Les jugements ne sont-ils pas publics, ne suffit-t-il pas d'assister au procès pour le savoir. Qu'y a-t-il de mal de demander oralement la même chose par après, à savoir une information somme toute publique et connue à un moment donné ?
L'arrêt de la Cour Européenne de justice du 7 mars dernier est clair : ce n'est pas pareil.
Le cas sur lequel la Cour devait statuer était une demande faite par la compagnie Endemol en Finlande à propos d'un candidat à une compétition qu'elle organisait, pour savoir s'il était respectable. La société avait appelé une Cour de Justice en Finlande pour en savoir plus, car avait-elle sans doute entendu quelque chose sur ce candidat. Il s'agissait à ses yeux de rien de plus que de consulter un registre au sein de ce tribunal et de répondre oralement.
La cour avait refusé mais Endemol a alors escaladé l'affaire en expliquant que donner oralement une information facilement trouvable ne constituait pas un traitement de donnée qui est la base du RGPD et de la protection qu'il donne. Il s'agissait en plus de données publiques avec, de ce fait, pour le tribunal en question, un devoir de transparence pour la population. Tout reposait sur le côté oral de la divulgation de l'information, qui ne nécessite aucun traitement, au pire, la mémoire du greffier aurait suffi, peut-on lire entre les lignes.
La Cour Européenne de justice ne le voit pas ainsi : un traitement de données ne doit pas être automatique, de sorte que rechercher manuellement au sein d'un registre des données personnelles constitue un tel traitement. La divulgation de l'information constitue aussi un traitement, peu importe qu'elle soit automatisée ou non : une opération manuelle relève donc de la transmission, de la dissémination et de la mise à disposition de l'information. Divulguer oralement tombe bien sous ce cas de figure.
Le risque de stigmatisation
La cour met en avant l'essence du RGPD pour ne pas pinailler là-dessus : à savoir le droit à la vie privée. Ceci est lourd de sens et devrait par exemple réfréner les contacts informels entre DRH à propos d'un candidat pour savoir ce qu'on en pense (même s'il ne s'agit pas ici de données à caractère criminel) ...sauf si le candidat a mis des références, c'est -à-dire y a consenti.
La Cour relève toutefois que le RGPD n'interdit pas non plus de manière globale et formelle la divulgation d'information relative au passé criminel d'une personne. Il faut un intérêt (vraiment) légitime de celui qui le demande et cela doit se faire sous le contrôle d'autorités officielles. Cet intérêt légitime doit être dans l'intérêt public ou pour permettre à d'autres autorités publiques d'exercer leur fonction. Le principe de proportionnalité doit jouer ou dit en d'autres termes, cela en vaut-il vraiment la peine. Car, pour la Cour, de telles informations peuvent provoquer le pire pour la personne concernée : l'exclusion sociale, la stigmatisation et on imagine sans peine les conséquences pour le candidat à la compétition la mauvaise publicité de son exclusion pour passé trouble.

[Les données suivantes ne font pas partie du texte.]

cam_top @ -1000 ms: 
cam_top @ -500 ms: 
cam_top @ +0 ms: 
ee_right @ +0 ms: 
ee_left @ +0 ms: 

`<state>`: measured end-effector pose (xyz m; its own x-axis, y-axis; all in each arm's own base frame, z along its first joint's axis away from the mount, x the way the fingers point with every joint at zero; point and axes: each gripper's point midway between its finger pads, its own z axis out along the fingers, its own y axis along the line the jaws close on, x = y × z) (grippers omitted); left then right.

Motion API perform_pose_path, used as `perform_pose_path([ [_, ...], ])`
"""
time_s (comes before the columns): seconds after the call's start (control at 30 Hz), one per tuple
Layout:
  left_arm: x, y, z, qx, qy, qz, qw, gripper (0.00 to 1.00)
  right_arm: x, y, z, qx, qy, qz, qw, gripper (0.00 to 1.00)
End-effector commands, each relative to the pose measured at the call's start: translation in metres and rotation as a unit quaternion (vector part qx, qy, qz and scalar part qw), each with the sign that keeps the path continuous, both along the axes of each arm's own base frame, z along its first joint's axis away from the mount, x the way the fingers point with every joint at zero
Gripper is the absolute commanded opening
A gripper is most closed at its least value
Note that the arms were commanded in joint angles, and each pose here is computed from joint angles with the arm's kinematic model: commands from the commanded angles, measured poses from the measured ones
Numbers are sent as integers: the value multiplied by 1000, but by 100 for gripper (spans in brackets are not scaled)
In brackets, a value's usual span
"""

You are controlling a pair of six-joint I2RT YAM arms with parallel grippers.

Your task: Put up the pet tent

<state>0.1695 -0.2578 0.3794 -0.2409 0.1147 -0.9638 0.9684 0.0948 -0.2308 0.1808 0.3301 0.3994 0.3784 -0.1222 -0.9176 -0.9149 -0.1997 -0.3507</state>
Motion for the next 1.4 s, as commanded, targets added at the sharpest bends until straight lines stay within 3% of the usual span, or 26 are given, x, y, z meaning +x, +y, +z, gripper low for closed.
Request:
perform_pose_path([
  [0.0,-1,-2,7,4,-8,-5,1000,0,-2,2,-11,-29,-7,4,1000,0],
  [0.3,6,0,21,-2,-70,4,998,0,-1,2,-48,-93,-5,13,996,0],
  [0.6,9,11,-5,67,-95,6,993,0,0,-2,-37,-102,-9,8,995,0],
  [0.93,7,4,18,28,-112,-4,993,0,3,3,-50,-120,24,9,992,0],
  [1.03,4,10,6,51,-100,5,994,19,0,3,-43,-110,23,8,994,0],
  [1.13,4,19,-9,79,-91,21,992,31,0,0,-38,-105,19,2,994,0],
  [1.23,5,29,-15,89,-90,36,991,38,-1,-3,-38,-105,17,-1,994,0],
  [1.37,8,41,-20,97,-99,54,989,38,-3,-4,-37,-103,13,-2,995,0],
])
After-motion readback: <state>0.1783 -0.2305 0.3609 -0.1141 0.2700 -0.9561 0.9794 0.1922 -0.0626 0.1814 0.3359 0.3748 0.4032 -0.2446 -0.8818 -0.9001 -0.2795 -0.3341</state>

Pour le tribunal, le RGPD s'oppose à la divulgation orale des données relatives aux condamnations pénales, d'une personne physique, contenue dans un fichier judiciaire oralement à quiconque si la seule justification est d'assurer l'accès du public à des documents publics. Il faut un intérêt spécifique à obtenir ces données, peu importe que cette personne soit une société commerciale ou un particulier.
Cet arrêt n'évoque pas finalement ce qui fait le plus mal aux personnes qui ont des démêlées avec la justice et qui ont été publiées dans la presse ou reprise sur Internet. Le droit à la vie privée s'efface devant le droit à l'information que Google et d'autres mettent en avant pour refuser de déréférencer la personne en question.
Bref, si vous faites l'objet de démêlées judiciaires, arrangez-vous pour un huis-clos.